SINGIN' IN THE RAIN:
date. 1952, dir. Stanley Donen & Gene Kelly, perf. Gene Kelly, Donald O'Connor, Debbie Reynolds
type of cake: face
Does anything taste as good as sweet, sweet face cake? I'm not sure if it does. Cake thrown onto the human face immediately becomes more delicious, by the secret ingredient SCHADENFREUDE. In Singin' in the Rain, it's Kathy who does the cake flinging, after finding herself embarrassed by the big movie star Don Lockwood. To even the score she reaches onto the table behind her and grabs a cream cake with pink and white icing. "Here's one thing I learned from the movies!" she cries, before launching the cake in Don's direction. Don ducks and his co-star, Lina Lamont, gets a face full of pudding. It's OK, though. She deserves it.
date. 1990-1991, creators. David Lynch & Mark Frost, perf. Kyle MacLachlan, Michael Ontkean, Mädchen Amick
type of cake: pie pie pie pie pie
My love of cherry pie is a very happy consequence of my great love for Twin Peaks. Before watching the David Lynch-Mark Frost-created show, cherry pie was just one of many flavours - inferior, maybe, to banoffee or steak and kidney. But the enthusiasm Special Agent Dale Cooper has for cherry pie is a sure sign that it is, in fact, THE BEST KIND OF PIE. This is a man whose hobbies include giving the thumbs up, solving crimes and drinking coffee that's "damn good ... and hot!" He clearly knows what he's talking about.

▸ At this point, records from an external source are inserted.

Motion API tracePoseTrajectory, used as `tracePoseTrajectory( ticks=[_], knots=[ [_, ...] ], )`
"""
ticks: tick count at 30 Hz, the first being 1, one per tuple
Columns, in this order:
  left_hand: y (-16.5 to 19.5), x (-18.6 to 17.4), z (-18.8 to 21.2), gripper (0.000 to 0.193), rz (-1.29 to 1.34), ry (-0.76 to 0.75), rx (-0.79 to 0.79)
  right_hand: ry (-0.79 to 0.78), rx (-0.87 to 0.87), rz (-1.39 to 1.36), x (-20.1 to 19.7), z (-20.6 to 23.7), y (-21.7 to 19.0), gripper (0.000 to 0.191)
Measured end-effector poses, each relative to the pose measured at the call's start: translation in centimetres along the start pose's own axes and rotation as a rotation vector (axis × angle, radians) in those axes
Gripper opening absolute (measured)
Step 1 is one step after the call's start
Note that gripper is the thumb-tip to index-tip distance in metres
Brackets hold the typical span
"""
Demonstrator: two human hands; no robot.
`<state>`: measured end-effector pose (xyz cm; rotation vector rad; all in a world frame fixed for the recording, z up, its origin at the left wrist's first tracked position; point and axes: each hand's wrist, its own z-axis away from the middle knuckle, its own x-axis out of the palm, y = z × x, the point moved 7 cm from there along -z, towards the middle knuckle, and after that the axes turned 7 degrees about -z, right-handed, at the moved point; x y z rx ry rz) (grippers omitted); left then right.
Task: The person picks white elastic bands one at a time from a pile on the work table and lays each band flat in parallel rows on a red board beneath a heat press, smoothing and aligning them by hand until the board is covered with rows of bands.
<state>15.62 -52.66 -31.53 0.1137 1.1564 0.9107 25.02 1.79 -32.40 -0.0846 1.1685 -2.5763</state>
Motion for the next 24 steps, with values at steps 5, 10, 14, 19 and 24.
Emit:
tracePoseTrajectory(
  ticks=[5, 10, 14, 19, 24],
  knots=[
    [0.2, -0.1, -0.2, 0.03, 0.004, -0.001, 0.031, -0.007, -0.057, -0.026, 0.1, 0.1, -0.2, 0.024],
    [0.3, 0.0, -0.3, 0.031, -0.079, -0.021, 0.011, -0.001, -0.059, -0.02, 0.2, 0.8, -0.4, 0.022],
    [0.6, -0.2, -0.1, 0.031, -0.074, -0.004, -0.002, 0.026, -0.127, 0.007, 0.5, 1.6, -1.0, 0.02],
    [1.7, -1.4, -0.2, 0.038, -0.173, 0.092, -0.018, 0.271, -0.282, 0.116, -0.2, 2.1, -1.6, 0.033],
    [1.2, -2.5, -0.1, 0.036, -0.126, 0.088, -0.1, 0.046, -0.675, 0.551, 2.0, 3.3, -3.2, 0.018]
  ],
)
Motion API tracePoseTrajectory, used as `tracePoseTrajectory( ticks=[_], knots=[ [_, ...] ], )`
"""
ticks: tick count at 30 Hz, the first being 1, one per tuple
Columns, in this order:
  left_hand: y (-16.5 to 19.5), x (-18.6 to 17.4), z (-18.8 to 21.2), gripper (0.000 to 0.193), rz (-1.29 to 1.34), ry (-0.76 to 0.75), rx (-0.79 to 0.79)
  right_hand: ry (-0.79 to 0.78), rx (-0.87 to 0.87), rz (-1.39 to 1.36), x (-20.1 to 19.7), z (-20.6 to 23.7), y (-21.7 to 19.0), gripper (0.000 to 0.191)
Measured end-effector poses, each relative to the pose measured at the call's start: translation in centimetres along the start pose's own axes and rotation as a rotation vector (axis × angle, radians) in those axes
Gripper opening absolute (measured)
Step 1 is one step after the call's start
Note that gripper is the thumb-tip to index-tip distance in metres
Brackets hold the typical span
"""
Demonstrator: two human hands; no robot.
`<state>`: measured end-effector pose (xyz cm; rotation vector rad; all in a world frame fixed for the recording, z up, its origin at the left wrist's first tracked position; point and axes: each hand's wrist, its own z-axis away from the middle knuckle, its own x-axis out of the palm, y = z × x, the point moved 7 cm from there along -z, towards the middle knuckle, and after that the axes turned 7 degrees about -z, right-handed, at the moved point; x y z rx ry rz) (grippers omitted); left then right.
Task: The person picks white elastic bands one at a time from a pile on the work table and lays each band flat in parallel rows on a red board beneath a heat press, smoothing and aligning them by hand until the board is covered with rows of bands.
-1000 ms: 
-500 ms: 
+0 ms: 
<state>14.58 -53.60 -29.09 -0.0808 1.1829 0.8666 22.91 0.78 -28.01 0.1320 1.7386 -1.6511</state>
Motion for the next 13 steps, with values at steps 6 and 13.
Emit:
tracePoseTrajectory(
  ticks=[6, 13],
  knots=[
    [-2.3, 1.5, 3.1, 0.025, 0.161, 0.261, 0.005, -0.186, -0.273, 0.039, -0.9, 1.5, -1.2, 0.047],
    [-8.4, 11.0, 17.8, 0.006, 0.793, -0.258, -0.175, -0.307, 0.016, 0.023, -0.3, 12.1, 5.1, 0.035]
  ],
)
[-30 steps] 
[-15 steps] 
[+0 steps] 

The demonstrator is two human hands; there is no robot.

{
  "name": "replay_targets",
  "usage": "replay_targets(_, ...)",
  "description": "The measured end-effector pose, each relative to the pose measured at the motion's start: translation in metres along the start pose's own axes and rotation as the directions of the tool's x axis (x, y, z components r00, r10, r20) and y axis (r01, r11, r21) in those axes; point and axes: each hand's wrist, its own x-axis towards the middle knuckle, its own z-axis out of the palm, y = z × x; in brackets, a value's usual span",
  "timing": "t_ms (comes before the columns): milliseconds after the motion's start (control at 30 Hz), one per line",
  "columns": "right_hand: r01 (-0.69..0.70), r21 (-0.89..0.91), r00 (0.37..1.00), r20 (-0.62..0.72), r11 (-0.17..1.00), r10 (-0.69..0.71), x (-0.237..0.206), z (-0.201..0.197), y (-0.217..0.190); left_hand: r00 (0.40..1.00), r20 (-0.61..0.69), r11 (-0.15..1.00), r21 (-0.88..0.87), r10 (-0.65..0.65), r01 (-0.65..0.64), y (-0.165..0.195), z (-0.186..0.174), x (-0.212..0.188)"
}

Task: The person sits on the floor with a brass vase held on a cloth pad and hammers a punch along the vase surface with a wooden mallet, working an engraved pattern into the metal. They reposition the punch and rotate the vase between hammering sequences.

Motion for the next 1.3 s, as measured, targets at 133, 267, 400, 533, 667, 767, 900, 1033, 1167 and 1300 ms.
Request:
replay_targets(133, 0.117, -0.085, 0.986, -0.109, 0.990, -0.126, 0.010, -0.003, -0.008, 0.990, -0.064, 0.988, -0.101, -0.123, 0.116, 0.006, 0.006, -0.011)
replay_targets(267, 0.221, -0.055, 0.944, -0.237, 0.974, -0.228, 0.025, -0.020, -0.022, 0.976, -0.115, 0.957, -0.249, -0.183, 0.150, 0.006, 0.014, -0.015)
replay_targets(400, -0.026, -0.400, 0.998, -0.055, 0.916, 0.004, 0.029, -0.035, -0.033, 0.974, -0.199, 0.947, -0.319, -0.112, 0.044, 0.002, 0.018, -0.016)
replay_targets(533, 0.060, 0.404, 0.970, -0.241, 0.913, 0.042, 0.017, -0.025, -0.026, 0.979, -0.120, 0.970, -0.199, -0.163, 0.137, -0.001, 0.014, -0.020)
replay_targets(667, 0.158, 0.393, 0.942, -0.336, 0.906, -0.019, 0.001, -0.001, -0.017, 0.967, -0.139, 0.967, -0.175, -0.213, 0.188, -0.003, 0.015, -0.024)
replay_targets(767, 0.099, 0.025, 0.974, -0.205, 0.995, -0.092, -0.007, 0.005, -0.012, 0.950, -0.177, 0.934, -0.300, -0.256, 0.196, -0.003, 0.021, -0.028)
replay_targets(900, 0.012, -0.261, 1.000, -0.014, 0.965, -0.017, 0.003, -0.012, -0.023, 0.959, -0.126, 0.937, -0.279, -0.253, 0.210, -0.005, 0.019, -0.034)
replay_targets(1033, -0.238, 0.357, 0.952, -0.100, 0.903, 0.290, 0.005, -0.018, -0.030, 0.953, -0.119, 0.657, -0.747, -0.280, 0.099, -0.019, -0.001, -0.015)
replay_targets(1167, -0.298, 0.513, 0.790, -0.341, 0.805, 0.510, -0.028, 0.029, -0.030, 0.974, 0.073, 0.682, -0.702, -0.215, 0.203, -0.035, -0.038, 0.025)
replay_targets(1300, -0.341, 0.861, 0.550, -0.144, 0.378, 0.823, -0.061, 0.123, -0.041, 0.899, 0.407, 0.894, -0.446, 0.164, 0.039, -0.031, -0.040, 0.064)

dates. 2003-2006, 2013, creator. Mitchell Hurwitz, perf. Jason Bateman, Portia de Rossi, Will Arnett
type of cake: narcoleptic hooker-sized
According to Lucille, Buster can't have sugar because it makes him "more awful". So, when he finds a giant cake at his brother Gob's bachelor party in episode 19 of season one, awful consequences are a sure bet, especially when there's a narcoleptic stripper baked inside. After plunging his hands into the cake, Buster unknowingly wakes up the stripper who bursts through the fondant and punches him out cold. She promptly falls asleep and, when she wakes up, assumes she's killed him. "Not again," she says as she runs from the scene. When Buster wakes up, he assumes he's killed Michael. This is what sugar does, people. Lucille was right.
DRAG ME TO HELL:
date. 2009, dir. Sam Raimi, perf. Alison Lohman, Justin Long, Lorna Raver
type of cake: evil
Cakes are a symbol of goodwill. They bring peace and love and happiness wherever they go. This is a universal truth, except for when a gypsy has put an ancient curse on you for rejecting her mortgage extension request. Then your cake turns into something far more sinister. This is what happens to poor Christine Brown in Drag Me to Hell, who, after knocking back a request from Mrs Ganush, is cursed and then haunted by the powerful Lamia demon. The Lamia messes with her life: appearing in shadows at her home, giving her nightmares, and causing terrible nosebleeds. Worst of all, the Lamia also messes with her baking, transforming the harvest cake she bakes into something horrible, eyeball-y, and maggoty. It's a real shame, especially for the characters that eat it.